Maine has already experienced 8 inches of sea level rise. In the future, the Maine Climate Council is predicting another 1.5 feet of sea level rise by 2050 and 4 more feet by 2100. For context, 1 foot of sea level rise alone increases nuisance flooding over 15 times.

Restoring the health of the inland section of Sprague Marsh could probably be achieved by enlarging the culvert under the road and adding some sediment to lift the marsh, said Slade Moore, who runs a project that helps improve tidal road crossings in Maine called CoastWise.

“You’ve got to be careful about restoration, plan it carefully, or you end up doing more harm than good,” said Moore as he watches Johnson show the preserve’s caretaker, University of Maine graduate Amanda Ives, how to measure the salinity of the test site. “We want to do it quickly, but we want to do it right.”

Johnson nods and mutters “ditch plug,” eliciting a grimace from Moore. For a short time, the U.S. Fish and Wildlife Service encouraged people to push earthen plugs into wetland ditches to stop the drainage and create more wetlands but wound up drowning existing wetlands instead.

CoastWise has created a set of science-based best practices to improve Maine’s 800 tidal road crossings, mapped out in Maine Coastal Program’s new Tidal Restriction Atlas. Most of these crossings restrict the natural tidal flow, thus hindering the marsh from achieving its full carbon storage potential.

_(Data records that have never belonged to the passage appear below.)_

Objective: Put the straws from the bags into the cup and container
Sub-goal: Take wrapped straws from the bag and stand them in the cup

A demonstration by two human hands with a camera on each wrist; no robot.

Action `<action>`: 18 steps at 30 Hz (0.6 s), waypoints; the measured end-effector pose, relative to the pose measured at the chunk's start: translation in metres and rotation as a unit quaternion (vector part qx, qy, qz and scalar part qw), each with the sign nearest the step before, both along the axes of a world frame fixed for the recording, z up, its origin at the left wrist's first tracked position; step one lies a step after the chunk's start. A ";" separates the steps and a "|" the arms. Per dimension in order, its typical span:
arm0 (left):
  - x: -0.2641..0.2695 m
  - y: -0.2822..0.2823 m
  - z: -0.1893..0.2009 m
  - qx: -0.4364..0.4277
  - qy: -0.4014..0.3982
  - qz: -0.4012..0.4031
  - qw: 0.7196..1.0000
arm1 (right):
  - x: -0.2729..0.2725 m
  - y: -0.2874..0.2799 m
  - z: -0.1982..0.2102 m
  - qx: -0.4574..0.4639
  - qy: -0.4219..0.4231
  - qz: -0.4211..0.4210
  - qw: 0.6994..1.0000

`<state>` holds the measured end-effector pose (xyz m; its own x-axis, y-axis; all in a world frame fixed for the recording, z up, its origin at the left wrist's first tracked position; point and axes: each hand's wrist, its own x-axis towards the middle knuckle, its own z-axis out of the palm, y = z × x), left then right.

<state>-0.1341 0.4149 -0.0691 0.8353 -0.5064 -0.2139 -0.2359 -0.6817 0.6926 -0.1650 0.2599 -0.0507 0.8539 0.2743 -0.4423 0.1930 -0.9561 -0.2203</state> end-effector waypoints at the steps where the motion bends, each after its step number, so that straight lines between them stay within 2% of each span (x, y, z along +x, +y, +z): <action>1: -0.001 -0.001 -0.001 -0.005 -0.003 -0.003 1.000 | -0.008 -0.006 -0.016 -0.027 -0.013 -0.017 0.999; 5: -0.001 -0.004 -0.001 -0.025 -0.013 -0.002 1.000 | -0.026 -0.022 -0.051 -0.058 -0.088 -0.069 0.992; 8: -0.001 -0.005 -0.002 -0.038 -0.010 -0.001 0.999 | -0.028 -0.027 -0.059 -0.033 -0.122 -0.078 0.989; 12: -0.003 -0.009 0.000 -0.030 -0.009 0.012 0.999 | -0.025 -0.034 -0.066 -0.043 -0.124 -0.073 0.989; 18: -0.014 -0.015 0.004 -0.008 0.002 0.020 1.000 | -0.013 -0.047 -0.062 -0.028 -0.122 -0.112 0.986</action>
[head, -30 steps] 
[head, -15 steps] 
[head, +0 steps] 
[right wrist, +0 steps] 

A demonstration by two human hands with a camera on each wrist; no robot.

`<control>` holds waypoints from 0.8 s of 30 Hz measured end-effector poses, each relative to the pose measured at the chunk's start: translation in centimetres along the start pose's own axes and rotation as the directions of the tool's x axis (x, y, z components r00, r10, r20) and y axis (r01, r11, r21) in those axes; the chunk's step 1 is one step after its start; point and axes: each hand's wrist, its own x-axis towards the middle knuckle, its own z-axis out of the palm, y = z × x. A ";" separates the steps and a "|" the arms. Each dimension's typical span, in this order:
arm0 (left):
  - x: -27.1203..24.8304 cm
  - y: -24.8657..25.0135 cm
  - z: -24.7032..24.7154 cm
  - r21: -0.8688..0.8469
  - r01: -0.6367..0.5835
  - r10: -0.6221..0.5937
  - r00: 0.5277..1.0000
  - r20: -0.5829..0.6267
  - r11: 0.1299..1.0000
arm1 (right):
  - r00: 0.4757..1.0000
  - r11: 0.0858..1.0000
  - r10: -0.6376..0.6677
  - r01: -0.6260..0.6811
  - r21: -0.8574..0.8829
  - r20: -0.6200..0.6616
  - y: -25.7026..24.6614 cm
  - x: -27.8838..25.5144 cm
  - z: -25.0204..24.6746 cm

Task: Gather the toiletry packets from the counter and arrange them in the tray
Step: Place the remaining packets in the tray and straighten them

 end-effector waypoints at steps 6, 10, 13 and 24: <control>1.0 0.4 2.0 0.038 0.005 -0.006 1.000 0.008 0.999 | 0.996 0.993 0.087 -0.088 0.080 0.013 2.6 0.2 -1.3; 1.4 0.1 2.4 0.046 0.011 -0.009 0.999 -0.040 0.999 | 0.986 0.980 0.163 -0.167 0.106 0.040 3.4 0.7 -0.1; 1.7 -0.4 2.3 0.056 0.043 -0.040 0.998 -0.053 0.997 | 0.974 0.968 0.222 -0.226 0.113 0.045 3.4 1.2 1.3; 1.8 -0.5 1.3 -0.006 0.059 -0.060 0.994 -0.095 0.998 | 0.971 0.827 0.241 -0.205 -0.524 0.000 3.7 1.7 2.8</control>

More complex and costly mitigation efforts are underway in Woolwich, where the state is raising Route 1 and the town is likely to remove the culvert and even dead-end a local road to prepare for future sea level rise and to restore Back River Marsh’s natural tidal flow and its carbon storage capacity.

“You want the same thing,” said Claire Enterline of the Gulf of Maine Research Institute. “Done fast, done right.”  Enterline recently left the Maine Coastal Program to work with the GMRI.